ASSIGNMENT >> Each line below must be printed again exactly.

EXERCISE DATA >>
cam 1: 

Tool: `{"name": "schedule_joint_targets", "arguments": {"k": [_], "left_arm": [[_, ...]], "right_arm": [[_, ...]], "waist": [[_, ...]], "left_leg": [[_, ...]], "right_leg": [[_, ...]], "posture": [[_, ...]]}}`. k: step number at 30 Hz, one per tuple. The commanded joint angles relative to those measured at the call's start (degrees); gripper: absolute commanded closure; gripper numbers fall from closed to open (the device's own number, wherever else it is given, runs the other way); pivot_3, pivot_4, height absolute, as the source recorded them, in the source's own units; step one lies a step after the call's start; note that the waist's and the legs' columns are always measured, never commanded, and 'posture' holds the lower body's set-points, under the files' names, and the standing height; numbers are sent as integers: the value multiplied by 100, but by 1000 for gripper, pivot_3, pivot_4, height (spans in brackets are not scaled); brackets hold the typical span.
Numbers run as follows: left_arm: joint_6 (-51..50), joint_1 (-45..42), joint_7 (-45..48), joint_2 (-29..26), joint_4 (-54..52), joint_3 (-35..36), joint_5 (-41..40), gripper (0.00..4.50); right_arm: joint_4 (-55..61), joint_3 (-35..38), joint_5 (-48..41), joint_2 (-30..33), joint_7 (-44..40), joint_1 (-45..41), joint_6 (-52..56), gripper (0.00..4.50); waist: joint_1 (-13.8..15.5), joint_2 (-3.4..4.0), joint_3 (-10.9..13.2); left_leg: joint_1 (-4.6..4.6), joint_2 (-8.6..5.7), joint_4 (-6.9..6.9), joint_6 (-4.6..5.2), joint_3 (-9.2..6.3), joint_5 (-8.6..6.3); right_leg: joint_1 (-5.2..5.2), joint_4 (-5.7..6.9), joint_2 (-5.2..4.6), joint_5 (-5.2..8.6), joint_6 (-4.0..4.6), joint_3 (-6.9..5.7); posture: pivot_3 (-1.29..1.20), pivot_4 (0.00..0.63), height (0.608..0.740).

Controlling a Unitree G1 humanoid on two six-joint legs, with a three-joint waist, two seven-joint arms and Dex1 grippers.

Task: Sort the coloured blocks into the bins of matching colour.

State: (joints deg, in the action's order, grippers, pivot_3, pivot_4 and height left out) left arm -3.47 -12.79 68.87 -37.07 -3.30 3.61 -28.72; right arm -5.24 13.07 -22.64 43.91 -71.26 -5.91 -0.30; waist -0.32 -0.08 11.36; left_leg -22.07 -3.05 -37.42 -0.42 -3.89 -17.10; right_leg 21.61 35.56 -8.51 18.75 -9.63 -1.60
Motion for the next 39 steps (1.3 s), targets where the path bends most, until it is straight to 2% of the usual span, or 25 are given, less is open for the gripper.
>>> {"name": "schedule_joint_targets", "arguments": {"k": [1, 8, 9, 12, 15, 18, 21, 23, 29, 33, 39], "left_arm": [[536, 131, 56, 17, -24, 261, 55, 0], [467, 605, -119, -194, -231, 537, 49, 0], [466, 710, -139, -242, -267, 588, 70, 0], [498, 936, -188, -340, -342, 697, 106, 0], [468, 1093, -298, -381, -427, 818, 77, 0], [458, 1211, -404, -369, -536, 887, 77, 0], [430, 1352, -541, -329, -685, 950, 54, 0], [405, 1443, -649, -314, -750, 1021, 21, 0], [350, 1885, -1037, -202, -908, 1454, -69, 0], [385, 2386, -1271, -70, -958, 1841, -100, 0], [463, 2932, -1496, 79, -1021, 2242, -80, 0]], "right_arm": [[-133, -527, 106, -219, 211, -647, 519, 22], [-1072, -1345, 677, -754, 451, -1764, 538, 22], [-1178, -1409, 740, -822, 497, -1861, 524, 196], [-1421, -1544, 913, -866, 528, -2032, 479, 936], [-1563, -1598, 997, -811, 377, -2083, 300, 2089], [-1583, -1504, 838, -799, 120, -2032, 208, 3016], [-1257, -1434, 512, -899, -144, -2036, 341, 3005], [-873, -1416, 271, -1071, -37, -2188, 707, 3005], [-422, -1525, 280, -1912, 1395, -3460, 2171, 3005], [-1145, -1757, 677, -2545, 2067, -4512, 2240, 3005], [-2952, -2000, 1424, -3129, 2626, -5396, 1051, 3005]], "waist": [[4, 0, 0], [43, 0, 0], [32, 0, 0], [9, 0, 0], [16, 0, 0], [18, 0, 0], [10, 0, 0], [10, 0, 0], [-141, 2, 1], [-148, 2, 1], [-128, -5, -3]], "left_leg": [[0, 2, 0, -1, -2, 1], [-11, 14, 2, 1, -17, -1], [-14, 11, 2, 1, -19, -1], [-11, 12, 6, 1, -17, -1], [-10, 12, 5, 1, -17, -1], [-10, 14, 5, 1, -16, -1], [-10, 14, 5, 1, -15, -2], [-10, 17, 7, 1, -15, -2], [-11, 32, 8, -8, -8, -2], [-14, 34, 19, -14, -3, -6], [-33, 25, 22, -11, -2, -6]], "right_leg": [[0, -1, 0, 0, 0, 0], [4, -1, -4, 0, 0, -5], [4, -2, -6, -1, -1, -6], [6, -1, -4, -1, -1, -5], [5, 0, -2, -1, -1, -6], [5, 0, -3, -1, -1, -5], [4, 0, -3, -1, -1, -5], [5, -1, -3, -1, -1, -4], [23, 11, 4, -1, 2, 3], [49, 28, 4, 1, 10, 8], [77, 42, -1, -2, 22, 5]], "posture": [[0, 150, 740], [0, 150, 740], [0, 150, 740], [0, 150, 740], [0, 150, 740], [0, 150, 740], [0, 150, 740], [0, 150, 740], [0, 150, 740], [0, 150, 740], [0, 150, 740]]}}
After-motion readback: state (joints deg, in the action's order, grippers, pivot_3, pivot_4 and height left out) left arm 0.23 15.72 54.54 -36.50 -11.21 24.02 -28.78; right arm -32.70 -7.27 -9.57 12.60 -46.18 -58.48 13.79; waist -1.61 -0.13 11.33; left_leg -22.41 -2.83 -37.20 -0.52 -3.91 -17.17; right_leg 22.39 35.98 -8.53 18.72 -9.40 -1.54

EXERCISE OUTPUT >>
cam 1: 

Tool: `{"name": "schedule_joint_targets", "arguments": {"k": [_], "left_arm": [[_, ...]], "right_arm": [[_, ...]], "waist": [[_, ...]], "left_leg": [[_, ...]], "right_leg": [[_, ...]], "posture": [[_, ...]]}}`. k: step number at 30 Hz, one per tuple. The commanded joint angles relative to those measured at the call's start (degrees); gripper: absolute commanded closure; gripper numbers fall from closed to open (the device's own number, wherever else it is given, runs the other way); pivot_3, pivot_4, height absolute, as the source recorded them, in the source's own units; step one lies a step after the call's start; note that the waist's and the legs' columns are always measured, never commanded, and 'posture' holds the lower body's set-points, under the files' names, and the standing height; numbers are sent as integers: the value multiplied by 100, but by 1000 for gripper, pivot_3, pivot_4, height (spans in brackets are not scaled); brackets hold the typical span.
Numbers run as follows: left_arm: joint_6 (-51..50), joint_1 (-45..42), joint_7 (-45..48), joint_2 (-29..26), joint_4 (-54..52), joint_3 (-35..36), joint_5 (-41..40), gripper (0.00..4.50); right_arm: joint_4 (-55..61), joint_3 (-35..38), joint_5 (-48..41), joint_2 (-30..33), joint_7 (-44..40), joint_1 (-45..41), joint_6 (-52..56), gripper (0.00..4.50); waist: joint_1 (-13.8..15.5), joint_2 (-3.4..4.0), joint_3 (-10.9..13.2); left_leg: joint_1 (-4.6..4.6), joint_2 (-8.6..5.7), joint_4 (-6.9..6.9), joint_6 (-4.6..5.2), joint_3 (-9.2..6.3), joint_5 (-8.6..6.3); right_leg: joint_1 (-5.2..5.2), joint_4 (-5.7..6.9), joint_2 (-5.2..4.6), joint_5 (-5.2..8.6), joint_6 (-4.0..4.6), joint_3 (-6.9..5.7); posture: pivot_3 (-1.29..1.20), pivot_4 (0.00..0.63), height (0.608..0.740).

Controlling a Unitree G1 humanoid on two six-joint legs, with a three-joint waist, two seven-joint arms and Dex1 grippers.

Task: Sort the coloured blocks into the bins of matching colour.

State: (joints deg, in the action's order, grippers, pivot_3, pivot_4 and height left out) left arm -3.47 -12.79 68.87 -37.07 -3.30 3.61 -28.72; right arm -5.24 13.07 -22.64 43.91 -71.26 -5.91 -0.30; waist -0.32 -0.08 11.36; left_leg -22.07 -3.05 -37.42 -0.42 -3.89 -17.10; right_leg 21.61 35.56 -8.51 18.75 -9.63 -1.60
Motion for the next 39 steps (1.3 s), targets where the path bends most, until it is straight to 2% of the usual span, or 25 are given, less is open for the gripper.
>>> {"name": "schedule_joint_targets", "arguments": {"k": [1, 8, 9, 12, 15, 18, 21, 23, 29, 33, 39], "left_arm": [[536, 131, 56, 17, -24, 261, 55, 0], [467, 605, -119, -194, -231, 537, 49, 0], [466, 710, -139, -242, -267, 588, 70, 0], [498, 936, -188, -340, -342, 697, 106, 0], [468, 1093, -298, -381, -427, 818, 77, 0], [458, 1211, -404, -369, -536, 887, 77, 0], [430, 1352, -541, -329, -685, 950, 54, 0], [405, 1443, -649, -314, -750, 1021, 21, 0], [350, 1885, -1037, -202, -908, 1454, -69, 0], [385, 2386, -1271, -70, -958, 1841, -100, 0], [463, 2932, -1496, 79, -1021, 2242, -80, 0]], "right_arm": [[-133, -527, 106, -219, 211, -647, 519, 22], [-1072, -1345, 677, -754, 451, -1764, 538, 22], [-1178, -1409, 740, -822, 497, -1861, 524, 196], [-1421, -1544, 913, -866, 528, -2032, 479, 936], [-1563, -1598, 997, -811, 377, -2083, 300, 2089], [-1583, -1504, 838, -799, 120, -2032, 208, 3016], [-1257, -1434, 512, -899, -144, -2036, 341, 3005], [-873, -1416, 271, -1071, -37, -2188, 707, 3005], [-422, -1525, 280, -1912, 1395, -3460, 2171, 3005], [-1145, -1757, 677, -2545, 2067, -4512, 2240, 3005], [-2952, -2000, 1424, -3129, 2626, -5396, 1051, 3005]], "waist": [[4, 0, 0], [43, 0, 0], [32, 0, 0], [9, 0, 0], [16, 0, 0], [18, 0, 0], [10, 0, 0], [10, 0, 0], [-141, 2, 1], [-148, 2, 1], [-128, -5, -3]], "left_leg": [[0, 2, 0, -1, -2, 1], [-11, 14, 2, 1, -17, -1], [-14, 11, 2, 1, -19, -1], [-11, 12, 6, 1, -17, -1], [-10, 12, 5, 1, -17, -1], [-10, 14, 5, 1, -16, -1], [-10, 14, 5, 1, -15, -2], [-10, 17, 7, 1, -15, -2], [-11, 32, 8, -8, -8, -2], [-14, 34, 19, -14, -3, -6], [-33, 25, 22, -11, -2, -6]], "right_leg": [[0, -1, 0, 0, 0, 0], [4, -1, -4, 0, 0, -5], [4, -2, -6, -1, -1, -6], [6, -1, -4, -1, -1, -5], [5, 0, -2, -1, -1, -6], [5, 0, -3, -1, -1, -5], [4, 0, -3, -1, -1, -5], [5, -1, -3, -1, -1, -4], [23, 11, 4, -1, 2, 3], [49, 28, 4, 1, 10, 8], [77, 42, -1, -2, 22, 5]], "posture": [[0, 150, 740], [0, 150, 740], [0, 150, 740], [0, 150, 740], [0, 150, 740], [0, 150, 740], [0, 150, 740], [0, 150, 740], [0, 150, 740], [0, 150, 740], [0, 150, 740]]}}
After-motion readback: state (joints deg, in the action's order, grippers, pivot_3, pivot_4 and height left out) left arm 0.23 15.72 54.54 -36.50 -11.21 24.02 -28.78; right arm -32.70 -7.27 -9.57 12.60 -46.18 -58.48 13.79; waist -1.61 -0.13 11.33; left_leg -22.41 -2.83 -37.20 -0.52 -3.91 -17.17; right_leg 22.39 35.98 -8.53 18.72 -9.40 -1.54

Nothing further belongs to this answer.